- TASK DIRECTIONS -
Beginning with the first line and ending with the one containing "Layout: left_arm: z", copy the lines of the listing below exactly; omit everything else.

- RECORDED INFORMATION -
□ □ □ □

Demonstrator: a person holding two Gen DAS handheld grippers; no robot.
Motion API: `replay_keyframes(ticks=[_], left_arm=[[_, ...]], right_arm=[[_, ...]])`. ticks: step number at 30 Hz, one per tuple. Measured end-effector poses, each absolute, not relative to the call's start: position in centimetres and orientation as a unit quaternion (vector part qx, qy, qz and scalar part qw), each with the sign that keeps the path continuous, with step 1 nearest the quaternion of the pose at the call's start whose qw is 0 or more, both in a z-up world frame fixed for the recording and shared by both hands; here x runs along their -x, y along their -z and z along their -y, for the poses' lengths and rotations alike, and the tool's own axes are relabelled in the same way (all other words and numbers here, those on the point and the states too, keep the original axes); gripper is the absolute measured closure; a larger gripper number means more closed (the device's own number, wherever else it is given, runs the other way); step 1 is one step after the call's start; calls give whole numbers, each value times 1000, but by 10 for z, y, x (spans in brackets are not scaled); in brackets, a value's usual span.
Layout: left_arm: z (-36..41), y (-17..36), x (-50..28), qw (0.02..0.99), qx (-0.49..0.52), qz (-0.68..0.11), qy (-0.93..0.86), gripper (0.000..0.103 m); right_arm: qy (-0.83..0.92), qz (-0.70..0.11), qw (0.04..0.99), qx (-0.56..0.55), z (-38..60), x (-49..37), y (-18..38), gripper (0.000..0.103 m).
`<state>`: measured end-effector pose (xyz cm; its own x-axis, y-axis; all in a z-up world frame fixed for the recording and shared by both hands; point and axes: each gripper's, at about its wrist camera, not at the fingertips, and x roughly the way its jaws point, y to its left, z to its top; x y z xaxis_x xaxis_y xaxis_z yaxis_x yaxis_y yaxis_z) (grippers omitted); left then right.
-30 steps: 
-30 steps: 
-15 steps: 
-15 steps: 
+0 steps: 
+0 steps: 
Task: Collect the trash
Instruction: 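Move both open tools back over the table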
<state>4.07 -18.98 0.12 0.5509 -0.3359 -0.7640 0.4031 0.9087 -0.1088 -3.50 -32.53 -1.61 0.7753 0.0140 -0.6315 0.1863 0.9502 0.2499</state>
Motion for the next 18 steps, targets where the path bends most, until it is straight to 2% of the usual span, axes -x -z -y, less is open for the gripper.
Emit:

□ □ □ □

- EXERCISE ANSWER -
Demonstrator: a person holding two Gen DAS handheld grippers; no robot.
Motion API: `replay_keyframes(ticks=[_], left_arm=[[_, ...]], right_arm=[[_, ...]])`. ticks: step number at 30 Hz, one per tuple. Measured end-effector poses, each absolute, not relative to the call's start: position in centimetres and orientation as a unit quaternion (vector part qx, qy, qz and scalar part qw), each with the sign that keeps the path continuous, with step 1 nearest the quaternion of the pose at the call's start whose qw is 0 or more, both in a z-up world frame fixed for the recording and shared by both hands; here x runs along their -x, y along their -z and z along their -y, for the poses' lengths and rotations alike, and the tool's own axes are relabelled in the same way (all other words and numbers here, those on the point and the states too, keep the original axes); gripper is the absolute measured closure; a larger gripper number means more closed (the device's own number, wherever else it is given, runs the other way); step 1 is one step after the call's start; calls give whole numbers, each value times 1000, but by 10 for z, y, x (spans in brackets are not scaled); in brackets, a value's usual span.
Layout: left_arm: z (-36..41), y (-17..36), x (-50..28), qw (0.02..0.99), qx (-0.49..0.52), qz (-0.68..0.11), qy (-0.93..0.86), gripper (0.000..0.103 m); right_arm: qy (-0.83..0.92), qz (-0.70..0.11), qw (0.04..0.99), qx (-0.56..0.55), z (-38..60), x (-49..37), y (-18..38), gripper (0.000..0.103 m).

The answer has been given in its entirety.